**Exercise directions:**
Show, in full, each line of the data that contains "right".

**Data excerpt:**

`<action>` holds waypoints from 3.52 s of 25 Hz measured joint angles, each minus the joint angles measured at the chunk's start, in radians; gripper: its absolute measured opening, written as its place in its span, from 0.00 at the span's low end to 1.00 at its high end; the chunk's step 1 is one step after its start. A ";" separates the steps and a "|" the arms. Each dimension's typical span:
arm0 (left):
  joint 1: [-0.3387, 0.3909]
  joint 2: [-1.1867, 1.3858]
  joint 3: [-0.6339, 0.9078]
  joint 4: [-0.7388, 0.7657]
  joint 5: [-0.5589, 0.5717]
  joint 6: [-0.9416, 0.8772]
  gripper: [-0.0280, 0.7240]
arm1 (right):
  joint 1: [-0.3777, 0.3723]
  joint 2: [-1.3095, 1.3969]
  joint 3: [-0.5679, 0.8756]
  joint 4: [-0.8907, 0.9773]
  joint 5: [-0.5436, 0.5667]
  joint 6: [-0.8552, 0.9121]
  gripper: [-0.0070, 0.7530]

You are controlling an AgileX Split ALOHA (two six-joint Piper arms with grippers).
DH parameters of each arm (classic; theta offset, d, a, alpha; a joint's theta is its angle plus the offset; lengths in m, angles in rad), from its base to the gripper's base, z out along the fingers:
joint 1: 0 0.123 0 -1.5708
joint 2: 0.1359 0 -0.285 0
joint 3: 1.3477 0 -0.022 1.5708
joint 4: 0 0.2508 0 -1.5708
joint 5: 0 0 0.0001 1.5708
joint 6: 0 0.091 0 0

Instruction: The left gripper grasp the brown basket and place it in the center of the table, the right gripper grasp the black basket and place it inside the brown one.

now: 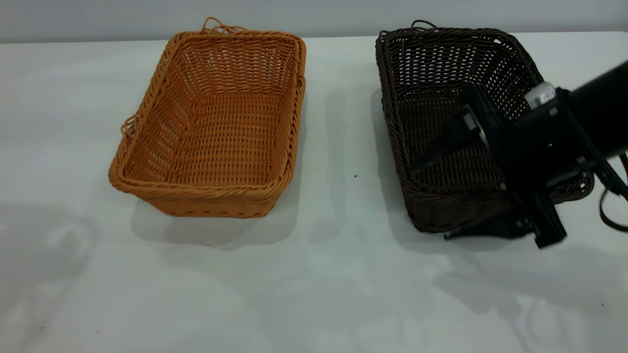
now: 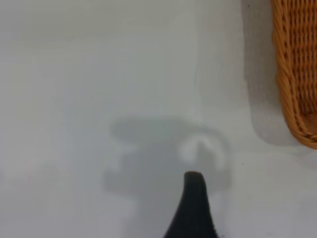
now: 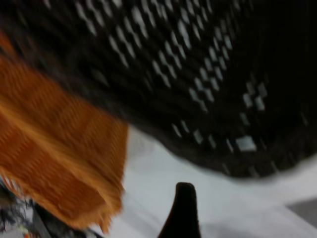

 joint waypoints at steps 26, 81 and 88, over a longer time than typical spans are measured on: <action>-0.017 0.349 -0.210 -0.038 -0.040 -0.003 0.78 | 0.001 0.022 -0.043 0.012 -0.438 0.272 0.79; -0.219 0.994 -0.515 -0.103 -0.315 0.282 0.14 | -0.145 -0.042 -0.233 -0.093 -0.376 0.135 0.12; -0.270 0.994 -0.516 -0.105 -0.418 0.640 0.14 | -0.255 -0.042 -0.442 -0.457 0.044 0.129 0.12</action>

**Exercise solution:**
arm1 (right):
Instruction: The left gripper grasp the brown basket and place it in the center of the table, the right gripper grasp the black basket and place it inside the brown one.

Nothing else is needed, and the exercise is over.